§ WHAT THE TASK ASKS:
Beginning with the first line of the data below, extract each line up to and including the one containing "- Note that". Copy them exactly and add nothing.

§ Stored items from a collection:
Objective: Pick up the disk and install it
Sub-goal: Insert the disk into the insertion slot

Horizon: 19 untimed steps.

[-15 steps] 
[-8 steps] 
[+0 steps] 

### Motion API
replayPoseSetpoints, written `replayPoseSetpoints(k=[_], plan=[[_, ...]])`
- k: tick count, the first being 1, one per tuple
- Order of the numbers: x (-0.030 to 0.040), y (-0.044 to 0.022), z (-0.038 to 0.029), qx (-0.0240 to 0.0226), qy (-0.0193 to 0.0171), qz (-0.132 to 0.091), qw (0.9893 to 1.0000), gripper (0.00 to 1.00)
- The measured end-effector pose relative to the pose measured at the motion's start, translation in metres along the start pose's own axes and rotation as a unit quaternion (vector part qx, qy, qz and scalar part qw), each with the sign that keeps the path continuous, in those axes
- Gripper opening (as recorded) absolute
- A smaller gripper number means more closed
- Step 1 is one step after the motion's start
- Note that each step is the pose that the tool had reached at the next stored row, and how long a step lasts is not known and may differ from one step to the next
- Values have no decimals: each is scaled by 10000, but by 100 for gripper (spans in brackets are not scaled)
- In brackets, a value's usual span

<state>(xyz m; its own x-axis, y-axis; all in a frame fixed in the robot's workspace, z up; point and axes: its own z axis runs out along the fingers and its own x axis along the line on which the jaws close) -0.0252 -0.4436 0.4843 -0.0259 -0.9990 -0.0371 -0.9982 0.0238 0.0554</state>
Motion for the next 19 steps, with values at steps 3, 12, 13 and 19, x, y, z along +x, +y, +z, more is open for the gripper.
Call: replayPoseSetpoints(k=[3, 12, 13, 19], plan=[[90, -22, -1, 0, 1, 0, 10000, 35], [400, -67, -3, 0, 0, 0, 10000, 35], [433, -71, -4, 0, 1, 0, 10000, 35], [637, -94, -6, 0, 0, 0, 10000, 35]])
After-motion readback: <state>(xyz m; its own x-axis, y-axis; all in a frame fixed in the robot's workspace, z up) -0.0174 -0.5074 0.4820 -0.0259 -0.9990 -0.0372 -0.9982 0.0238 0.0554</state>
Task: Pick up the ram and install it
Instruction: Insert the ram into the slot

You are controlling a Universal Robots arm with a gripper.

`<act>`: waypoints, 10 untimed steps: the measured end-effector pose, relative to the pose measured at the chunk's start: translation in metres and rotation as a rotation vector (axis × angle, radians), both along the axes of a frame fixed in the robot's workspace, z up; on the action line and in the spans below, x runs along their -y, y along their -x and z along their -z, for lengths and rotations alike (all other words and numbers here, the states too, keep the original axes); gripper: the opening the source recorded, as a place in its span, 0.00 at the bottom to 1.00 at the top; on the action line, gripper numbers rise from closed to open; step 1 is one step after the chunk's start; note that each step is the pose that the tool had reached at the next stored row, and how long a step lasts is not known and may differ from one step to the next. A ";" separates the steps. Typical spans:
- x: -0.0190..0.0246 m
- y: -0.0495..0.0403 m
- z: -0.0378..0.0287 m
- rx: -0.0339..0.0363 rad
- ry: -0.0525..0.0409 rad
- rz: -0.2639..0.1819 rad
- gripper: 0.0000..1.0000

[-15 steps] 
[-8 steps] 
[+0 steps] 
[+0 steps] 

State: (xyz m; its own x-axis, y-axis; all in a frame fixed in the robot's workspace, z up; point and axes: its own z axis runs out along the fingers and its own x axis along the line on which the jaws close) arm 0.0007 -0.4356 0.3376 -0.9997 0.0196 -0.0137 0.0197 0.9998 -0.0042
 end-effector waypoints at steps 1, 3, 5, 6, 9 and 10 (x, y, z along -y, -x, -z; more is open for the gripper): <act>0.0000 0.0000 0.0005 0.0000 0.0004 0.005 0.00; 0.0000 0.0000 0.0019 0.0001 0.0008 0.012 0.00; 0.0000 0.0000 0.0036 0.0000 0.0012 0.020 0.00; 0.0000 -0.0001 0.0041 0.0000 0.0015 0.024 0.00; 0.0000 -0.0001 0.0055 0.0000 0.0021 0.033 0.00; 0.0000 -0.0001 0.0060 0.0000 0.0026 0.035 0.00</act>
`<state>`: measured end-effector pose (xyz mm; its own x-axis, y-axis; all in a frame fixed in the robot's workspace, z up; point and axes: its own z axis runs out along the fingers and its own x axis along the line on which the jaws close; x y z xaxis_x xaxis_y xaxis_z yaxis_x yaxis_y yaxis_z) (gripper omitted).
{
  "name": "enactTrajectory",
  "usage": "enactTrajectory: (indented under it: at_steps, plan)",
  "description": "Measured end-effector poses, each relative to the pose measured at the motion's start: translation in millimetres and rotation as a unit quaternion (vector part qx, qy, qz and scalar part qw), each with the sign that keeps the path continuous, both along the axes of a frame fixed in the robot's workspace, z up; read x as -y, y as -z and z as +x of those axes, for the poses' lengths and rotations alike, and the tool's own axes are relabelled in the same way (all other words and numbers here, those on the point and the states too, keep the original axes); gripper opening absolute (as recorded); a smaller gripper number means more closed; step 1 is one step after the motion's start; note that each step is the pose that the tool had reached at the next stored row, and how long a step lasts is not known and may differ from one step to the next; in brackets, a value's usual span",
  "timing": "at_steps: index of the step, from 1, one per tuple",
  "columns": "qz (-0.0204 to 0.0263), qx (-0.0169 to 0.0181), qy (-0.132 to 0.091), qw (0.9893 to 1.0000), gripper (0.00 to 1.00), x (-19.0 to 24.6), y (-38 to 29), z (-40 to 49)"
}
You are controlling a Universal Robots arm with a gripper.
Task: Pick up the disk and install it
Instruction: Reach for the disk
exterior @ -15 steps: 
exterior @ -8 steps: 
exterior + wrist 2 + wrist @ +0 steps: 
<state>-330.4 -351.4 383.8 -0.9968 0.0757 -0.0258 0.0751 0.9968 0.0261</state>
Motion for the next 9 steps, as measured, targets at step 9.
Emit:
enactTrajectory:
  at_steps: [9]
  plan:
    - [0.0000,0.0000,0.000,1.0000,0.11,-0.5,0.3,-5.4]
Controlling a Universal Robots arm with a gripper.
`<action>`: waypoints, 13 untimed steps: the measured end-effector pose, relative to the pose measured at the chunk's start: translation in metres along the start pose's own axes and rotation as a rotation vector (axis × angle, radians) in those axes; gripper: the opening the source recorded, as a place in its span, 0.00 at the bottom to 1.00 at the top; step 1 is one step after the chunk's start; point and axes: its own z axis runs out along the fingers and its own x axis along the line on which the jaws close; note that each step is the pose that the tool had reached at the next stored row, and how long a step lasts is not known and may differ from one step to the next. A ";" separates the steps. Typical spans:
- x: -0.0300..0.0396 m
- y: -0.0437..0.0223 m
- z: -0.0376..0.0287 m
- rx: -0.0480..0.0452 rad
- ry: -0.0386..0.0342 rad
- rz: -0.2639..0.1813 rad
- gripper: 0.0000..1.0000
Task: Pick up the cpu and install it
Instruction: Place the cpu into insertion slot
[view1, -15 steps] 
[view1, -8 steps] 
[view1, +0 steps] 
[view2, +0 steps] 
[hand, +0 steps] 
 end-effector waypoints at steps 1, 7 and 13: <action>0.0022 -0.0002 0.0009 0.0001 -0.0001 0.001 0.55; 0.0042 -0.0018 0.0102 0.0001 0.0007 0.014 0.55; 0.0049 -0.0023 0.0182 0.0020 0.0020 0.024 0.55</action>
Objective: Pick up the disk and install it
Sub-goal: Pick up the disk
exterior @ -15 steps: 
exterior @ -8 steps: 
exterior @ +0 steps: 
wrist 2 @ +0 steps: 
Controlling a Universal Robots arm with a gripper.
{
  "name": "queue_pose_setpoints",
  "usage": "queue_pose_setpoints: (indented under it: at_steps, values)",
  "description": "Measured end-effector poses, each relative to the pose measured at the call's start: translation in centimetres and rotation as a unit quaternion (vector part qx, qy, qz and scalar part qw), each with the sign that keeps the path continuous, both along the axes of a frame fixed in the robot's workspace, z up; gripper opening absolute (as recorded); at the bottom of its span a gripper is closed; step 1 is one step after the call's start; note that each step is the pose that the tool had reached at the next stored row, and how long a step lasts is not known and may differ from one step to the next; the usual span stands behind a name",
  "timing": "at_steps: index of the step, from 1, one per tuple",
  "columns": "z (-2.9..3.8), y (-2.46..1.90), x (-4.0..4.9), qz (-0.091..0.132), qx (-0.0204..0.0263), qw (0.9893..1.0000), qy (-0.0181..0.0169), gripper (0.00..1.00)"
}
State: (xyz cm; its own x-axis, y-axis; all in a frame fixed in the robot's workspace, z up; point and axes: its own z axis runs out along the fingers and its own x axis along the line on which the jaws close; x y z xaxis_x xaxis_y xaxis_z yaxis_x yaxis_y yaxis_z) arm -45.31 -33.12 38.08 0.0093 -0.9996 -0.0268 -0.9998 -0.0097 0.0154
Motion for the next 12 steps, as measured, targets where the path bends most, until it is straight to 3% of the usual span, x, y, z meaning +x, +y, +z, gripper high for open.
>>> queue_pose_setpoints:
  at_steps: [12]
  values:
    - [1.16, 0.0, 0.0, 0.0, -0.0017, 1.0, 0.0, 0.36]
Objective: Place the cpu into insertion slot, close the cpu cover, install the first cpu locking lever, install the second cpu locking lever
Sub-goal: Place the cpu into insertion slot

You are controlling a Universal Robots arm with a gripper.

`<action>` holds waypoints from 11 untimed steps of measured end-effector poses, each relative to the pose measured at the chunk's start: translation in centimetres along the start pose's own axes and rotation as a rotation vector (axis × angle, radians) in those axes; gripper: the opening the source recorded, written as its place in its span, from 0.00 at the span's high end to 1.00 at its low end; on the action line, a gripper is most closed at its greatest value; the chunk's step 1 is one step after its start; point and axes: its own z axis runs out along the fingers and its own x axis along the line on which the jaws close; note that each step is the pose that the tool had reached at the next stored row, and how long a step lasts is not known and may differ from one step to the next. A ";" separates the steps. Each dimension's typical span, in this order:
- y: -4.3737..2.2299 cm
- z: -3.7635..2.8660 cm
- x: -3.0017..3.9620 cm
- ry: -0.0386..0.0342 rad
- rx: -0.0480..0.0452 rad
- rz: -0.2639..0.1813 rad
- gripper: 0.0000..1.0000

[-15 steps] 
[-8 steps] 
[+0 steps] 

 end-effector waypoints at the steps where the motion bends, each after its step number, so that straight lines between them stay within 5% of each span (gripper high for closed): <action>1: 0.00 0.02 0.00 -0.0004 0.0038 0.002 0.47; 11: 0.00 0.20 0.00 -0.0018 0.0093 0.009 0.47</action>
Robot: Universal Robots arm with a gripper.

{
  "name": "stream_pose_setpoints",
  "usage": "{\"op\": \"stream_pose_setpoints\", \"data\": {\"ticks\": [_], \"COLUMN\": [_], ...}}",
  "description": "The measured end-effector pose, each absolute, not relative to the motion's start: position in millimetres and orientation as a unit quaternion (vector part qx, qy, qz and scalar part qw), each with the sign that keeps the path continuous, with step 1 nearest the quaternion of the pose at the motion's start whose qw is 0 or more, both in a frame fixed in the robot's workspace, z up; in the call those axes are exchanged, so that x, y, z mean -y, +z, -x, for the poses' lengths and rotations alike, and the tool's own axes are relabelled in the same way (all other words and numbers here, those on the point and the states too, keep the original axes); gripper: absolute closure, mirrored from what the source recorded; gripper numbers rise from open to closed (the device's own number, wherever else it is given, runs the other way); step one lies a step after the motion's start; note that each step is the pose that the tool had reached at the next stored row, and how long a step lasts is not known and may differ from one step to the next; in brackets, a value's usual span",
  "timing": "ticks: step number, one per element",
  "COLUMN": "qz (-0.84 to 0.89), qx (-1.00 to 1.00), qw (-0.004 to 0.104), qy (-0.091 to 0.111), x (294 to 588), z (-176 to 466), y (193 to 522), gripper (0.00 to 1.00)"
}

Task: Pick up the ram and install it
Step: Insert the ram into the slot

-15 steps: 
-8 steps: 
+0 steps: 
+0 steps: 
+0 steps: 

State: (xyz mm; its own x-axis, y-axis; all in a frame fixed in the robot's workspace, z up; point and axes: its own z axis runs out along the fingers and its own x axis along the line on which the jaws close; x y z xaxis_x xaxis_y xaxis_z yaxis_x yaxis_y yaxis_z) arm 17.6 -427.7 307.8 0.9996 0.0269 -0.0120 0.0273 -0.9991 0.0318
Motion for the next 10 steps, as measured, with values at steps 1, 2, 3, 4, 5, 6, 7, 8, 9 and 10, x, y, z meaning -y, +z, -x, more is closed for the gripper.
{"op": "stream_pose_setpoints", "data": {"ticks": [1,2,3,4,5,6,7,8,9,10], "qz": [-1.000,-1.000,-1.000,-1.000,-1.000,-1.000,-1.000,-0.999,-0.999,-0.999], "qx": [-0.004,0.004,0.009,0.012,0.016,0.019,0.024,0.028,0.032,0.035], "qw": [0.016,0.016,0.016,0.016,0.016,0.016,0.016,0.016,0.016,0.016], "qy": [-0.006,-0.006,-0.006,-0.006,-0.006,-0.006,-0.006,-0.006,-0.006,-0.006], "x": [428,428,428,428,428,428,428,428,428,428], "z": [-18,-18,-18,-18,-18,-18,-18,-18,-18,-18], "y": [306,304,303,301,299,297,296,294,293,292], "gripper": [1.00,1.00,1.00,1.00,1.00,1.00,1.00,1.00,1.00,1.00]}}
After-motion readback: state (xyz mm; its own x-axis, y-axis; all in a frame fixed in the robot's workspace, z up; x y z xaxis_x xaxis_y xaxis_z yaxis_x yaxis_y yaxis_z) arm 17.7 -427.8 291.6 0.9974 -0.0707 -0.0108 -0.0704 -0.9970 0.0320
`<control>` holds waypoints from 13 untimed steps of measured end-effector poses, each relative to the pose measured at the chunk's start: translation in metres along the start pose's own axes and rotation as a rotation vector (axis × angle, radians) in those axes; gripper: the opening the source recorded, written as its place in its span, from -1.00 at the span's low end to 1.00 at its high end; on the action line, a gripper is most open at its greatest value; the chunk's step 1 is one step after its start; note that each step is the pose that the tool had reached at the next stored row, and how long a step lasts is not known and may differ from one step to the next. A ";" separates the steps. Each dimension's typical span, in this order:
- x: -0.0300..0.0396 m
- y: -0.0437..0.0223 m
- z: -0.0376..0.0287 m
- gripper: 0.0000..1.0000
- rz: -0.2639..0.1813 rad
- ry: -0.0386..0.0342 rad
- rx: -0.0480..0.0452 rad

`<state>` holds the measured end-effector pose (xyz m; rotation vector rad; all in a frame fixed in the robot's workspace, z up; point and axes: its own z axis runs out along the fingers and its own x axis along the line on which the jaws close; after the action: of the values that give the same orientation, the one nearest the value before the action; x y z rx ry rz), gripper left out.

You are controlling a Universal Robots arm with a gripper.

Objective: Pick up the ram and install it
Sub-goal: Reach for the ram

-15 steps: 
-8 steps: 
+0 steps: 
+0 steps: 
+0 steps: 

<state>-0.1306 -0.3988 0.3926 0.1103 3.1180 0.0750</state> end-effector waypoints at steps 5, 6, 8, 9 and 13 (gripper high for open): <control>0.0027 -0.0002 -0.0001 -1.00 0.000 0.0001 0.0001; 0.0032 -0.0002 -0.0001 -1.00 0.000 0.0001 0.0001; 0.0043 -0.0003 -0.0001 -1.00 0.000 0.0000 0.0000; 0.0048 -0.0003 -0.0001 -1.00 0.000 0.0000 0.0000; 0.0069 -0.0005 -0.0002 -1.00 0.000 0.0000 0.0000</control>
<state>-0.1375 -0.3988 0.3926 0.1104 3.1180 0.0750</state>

§ PROBLEM SOLUTION:
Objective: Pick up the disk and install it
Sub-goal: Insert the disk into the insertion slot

Horizon: 19 untimed steps.

[-15 steps] 
[-8 steps] 
[+0 steps] 

### Motion API
replayPoseSetpoints, written `replayPoseSetpoints(k=[_], plan=[[_, ...]])`
- k: tick count, the first being 1, one per tuple
- Order of the numbers: x (-0.030 to 0.040), y (-0.044 to 0.022), z (-0.038 to 0.029), qx (-0.0240 to 0.0226), qy (-0.0193 to 0.0171), qz (-0.132 to 0.091), qw (0.9893 to 1.0000), gripper (0.00 to 1.00)
- The measured end-effector pose relative to the pose measured at the motion's start, translation in metres along the start pose's own axes and rotation as a unit quaternion (vector part qx, qy, qz and scalar part qw), each with the sign that keeps the path continuous, in those axes
- Gripper opening (as recorded) absolute
- A smaller gripper number means more closed
- Step 1 is one step after the motion's start
- Note that each step is the pose that the tool had reached at the next stored row, and how long a step lasts is not known and may differ from one step to the next

Now the output is complete.